Task to carry out
Repeat only the stretch of lines below that runs from the line with "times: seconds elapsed" through the line with "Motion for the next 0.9", unaltered.

** Opening Information supplied block **

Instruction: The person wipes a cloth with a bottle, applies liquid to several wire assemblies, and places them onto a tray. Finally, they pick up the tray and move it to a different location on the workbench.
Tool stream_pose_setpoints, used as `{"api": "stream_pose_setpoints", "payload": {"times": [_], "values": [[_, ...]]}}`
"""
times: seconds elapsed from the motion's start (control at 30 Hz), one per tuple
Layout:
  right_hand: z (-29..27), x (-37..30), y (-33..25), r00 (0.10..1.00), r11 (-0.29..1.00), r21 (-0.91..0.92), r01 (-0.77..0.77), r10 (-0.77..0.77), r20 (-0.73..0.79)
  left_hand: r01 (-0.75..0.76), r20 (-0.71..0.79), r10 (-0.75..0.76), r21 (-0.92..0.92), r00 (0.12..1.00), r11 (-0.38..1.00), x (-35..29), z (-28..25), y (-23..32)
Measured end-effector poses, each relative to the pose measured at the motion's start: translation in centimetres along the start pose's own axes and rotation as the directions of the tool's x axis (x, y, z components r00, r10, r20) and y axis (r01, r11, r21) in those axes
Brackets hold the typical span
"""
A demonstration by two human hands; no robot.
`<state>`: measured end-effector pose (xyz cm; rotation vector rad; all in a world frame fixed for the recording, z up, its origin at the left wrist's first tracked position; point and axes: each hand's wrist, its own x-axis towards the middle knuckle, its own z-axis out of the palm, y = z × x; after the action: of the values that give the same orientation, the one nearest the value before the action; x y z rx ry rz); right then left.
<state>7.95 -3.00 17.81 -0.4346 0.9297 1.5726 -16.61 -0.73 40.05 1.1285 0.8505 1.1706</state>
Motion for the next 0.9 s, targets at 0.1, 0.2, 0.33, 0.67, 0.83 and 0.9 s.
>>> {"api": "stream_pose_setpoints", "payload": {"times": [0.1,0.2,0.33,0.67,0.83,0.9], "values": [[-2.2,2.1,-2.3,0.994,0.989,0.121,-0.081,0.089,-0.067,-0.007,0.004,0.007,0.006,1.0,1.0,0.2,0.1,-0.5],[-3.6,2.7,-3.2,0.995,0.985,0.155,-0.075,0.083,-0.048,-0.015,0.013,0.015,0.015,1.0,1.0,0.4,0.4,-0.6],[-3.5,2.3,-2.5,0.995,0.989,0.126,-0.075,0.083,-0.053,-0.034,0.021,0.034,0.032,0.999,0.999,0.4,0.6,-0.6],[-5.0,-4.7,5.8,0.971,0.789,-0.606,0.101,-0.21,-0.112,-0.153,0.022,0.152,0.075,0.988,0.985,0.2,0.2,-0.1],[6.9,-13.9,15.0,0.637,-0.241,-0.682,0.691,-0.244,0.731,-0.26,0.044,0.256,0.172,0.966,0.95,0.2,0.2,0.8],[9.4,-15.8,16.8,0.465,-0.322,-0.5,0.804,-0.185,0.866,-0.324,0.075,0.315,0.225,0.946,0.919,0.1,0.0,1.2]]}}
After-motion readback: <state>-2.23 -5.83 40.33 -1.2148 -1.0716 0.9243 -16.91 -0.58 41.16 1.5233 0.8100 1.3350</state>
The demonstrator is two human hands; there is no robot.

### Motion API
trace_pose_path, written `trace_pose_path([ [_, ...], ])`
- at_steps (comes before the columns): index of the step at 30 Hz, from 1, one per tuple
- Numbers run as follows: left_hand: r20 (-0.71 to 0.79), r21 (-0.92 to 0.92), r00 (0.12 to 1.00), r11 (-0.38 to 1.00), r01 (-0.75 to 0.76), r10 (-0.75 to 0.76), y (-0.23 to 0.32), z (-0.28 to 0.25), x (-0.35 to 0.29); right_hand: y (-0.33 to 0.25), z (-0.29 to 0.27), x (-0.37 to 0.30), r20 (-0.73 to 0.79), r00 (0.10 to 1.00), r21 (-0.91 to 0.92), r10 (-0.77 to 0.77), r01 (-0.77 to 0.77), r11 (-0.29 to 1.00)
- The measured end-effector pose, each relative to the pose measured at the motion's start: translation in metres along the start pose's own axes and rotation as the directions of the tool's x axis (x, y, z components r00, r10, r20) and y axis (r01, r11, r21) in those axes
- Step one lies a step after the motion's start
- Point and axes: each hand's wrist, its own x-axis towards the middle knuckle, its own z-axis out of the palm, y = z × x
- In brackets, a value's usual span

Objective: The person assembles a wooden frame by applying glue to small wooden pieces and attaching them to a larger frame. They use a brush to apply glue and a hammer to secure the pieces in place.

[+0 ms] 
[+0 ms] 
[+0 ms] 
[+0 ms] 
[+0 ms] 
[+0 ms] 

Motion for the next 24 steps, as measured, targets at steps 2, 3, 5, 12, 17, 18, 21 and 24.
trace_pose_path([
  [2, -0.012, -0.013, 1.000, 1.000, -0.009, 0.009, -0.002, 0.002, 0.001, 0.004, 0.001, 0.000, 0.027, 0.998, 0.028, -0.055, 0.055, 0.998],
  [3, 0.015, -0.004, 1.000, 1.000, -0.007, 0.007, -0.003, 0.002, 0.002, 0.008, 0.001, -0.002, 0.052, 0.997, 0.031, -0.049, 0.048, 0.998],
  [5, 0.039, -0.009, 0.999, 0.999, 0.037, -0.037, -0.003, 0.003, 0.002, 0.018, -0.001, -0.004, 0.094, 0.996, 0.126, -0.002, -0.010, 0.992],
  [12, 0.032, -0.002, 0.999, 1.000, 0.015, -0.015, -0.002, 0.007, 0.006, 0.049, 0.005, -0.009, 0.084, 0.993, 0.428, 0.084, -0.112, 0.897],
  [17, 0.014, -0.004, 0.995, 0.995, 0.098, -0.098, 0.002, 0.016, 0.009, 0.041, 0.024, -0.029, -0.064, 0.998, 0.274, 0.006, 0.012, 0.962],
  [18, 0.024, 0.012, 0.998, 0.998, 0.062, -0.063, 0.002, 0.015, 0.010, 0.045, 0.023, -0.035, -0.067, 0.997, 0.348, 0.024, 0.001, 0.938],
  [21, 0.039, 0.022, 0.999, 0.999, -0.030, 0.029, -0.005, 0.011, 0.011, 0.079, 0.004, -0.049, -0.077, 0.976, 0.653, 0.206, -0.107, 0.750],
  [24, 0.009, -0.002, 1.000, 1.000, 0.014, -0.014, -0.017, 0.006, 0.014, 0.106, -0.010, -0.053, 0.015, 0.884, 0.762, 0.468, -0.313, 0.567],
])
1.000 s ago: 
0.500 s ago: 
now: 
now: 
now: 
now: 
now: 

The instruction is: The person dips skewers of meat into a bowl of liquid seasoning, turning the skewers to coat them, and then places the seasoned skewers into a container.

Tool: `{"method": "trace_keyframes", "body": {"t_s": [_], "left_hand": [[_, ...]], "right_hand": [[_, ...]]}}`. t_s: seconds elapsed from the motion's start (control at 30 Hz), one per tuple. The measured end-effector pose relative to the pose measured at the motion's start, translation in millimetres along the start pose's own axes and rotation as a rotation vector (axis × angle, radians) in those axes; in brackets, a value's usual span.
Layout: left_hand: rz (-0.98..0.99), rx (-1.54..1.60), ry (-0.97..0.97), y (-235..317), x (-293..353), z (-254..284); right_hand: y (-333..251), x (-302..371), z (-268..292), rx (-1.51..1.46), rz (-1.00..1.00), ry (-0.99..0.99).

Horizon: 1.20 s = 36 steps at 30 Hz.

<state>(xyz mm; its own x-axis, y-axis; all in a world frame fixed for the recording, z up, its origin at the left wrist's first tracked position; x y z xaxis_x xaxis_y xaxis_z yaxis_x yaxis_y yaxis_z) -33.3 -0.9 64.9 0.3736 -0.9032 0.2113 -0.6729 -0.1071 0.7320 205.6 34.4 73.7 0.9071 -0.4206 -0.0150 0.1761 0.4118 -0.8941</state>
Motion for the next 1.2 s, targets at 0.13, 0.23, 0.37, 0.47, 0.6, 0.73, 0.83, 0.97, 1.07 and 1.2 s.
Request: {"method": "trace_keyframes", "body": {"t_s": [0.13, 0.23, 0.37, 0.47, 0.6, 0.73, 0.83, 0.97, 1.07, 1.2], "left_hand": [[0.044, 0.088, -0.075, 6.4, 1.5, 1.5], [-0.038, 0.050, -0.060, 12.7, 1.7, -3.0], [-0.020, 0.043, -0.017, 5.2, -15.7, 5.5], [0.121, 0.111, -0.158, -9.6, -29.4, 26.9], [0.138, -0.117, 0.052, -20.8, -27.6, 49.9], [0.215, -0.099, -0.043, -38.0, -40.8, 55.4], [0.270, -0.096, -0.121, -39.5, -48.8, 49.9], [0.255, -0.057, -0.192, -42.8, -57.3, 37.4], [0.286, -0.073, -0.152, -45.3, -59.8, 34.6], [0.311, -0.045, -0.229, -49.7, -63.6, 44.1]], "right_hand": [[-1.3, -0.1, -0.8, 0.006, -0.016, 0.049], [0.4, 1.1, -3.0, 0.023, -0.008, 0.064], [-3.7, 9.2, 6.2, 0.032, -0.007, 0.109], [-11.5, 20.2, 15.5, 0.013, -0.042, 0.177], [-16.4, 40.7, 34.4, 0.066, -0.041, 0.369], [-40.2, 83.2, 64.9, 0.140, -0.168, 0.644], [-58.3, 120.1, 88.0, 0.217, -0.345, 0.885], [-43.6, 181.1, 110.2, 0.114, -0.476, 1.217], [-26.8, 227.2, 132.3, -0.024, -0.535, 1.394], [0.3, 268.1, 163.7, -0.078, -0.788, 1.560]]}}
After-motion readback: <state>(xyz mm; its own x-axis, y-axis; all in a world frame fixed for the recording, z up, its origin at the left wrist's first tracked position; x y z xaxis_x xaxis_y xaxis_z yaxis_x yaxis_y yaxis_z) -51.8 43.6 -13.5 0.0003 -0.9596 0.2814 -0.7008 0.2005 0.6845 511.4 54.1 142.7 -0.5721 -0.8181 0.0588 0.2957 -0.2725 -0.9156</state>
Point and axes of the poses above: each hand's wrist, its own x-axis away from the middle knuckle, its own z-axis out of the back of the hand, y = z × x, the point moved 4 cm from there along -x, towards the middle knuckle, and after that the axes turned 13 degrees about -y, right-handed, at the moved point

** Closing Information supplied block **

Task output
times: seconds elapsed from the motion's start (control at 30 Hz), one per tuple
Layout:
  right_hand: z (-29..27), x (-37..30), y (-33..25), r00 (0.10..1.00), r11 (-0.29..1.00), r21 (-0.91..0.92), r01 (-0.77..0.77), r10 (-0.77..0.77), r20 (-0.73..0.79)
  left_hand: r01 (-0.75..0.76), r20 (-0.71..0.79), r10 (-0.75..0.76), r21 (-0.92..0.92), r00 (0.12..1.00), r11 (-0.38..1.00), x (-35..29), z (-28..25), y (-23..32)
Measured end-effector poses, each relative to the pose measured at the motion's start: translation in centimetres along the start pose's own axes and rotation as the directions of the tool's x axis (x, y, z components r00, r10, r20) and y axis (r01, r11, r21) in those axes
Brackets hold the typical span
"""
A demonstration by two human hands; no robot.
`<state>`: measured end-effector pose (xyz cm; rotation vector rad; all in a world frame fixed for the recording, z up, its origin at the left wrist's first tracked position; point and axes: each hand's wrist, its own x-axis towards the middle knuckle, its own z-axis out of the palm, y = z × x; after the action: of the values that give the same orientation, the one nearest the value before the action; x y z rx ry rz); right then left.
<state>7.95 -3.00 17.81 -0.4346 0.9297 1.5726 -16.61 -0.73 40.05 1.1285 0.8505 1.1706</state>
Motion for the next 0.9 s, targets at 0.1, 0.2, 0.33, 0.67, 0.83 and 0.9 s.

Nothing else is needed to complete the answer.